Especially the itty-bitty subplot that involves an adult child bringing Mom in to the ER, and things escalating during the drive to the hospital.  Spoiler:  the mom dies.

She dies in a handful of scenes that sounded incredibly similar to the scenes my dad had just described to me.  Sudden.  Unexpected.  Nobody got the chance to say good-bye.

It was eerie.  And very hard to read.  Because I wanted this mom to have a better outcome than my mom just had. 

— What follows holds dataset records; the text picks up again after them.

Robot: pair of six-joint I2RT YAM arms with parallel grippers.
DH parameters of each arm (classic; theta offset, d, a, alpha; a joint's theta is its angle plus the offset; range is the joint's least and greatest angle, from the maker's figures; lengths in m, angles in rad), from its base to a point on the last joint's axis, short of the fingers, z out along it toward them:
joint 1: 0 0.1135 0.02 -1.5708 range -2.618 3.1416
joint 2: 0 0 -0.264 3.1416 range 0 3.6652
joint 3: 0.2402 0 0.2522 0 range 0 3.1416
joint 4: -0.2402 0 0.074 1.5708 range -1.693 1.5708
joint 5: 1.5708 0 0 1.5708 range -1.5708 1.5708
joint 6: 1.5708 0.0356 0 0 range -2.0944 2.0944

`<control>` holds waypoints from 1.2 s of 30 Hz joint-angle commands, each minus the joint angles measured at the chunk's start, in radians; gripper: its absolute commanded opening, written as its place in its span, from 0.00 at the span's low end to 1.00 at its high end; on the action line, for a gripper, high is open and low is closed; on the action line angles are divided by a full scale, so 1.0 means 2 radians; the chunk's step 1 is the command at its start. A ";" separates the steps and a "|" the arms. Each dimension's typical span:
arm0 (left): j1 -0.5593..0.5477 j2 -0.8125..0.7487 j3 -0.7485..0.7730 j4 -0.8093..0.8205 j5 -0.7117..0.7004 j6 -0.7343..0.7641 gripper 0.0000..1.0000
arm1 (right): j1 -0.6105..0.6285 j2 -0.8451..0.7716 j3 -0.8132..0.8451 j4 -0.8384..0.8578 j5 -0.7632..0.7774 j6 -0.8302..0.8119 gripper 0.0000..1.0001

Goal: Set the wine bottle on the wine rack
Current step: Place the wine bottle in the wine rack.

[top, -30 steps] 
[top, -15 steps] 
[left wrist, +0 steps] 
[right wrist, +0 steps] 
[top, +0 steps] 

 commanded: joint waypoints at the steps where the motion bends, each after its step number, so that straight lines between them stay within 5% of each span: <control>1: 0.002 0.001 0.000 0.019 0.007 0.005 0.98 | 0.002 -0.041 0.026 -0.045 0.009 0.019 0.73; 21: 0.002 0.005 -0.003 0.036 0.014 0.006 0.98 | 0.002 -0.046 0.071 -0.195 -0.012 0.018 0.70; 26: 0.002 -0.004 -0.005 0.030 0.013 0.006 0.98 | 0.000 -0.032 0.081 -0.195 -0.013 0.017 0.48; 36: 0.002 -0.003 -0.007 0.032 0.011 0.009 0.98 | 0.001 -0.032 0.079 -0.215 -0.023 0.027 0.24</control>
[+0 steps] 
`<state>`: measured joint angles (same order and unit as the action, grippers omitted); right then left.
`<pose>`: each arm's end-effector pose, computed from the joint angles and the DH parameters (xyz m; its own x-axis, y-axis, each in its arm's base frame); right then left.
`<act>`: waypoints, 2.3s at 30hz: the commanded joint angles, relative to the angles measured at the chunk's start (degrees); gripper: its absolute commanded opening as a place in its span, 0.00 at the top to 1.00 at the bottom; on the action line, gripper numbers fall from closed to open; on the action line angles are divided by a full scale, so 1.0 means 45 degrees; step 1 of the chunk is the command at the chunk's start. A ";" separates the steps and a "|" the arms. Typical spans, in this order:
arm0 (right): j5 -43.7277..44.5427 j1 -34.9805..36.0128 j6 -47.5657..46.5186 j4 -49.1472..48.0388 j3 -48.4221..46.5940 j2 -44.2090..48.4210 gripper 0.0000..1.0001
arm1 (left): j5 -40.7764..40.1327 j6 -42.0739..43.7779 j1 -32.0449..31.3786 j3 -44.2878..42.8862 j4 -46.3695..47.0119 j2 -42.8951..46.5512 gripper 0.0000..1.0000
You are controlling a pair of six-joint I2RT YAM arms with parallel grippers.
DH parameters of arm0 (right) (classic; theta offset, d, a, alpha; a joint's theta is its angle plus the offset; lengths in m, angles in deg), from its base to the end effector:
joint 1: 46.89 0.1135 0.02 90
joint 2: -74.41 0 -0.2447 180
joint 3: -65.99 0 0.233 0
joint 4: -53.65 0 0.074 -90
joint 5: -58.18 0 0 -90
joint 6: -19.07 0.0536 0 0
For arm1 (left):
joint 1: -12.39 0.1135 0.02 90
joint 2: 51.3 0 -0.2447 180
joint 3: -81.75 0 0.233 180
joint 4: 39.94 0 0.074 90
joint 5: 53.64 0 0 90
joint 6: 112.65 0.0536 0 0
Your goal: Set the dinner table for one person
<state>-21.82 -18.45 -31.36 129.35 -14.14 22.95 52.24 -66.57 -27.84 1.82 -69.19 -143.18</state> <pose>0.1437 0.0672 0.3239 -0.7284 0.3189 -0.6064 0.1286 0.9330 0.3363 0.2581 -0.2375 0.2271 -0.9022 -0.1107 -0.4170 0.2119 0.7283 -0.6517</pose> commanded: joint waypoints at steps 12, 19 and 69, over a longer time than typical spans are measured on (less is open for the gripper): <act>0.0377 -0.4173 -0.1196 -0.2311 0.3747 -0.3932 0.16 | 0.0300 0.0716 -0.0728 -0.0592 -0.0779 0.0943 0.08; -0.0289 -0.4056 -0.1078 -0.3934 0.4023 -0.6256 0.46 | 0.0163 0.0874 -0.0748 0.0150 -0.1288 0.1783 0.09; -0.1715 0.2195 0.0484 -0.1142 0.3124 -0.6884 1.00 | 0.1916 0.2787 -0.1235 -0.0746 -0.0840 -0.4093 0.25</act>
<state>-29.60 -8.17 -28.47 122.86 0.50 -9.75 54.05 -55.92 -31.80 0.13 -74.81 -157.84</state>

You could say I got a bit obsessive about this itty-bitty subplot.

Of course, the fact that Fletcher Holt (the main male character) is facing the probably death of his mother too.  She's got cancer, and that is why Fletcher is in Sacramento instead of home in Texas.  He's taken a job to be near Mom in what could be her final days.

Yes, that part of the plot got to me too.

For the rest of the world, though, those of you who aren't likely to even notice that this story includes a whole lot of loss of mothers and mother figures, this would probably be a totally different experience.

I love the characters, and the twists and turns in the plot did keep me guessing.

Had I read this book sometime other than a week and a half after suddenly losing my mother, I probably would have really enjoyed it.  As it was, I still did enjoy it, but it was difficult to read at times.

Disclaimer:   I received this book for free from Tyndale House Publishers.  No other compensation was received.  The fact that I received a complimentary product does not guarantee a favorable review.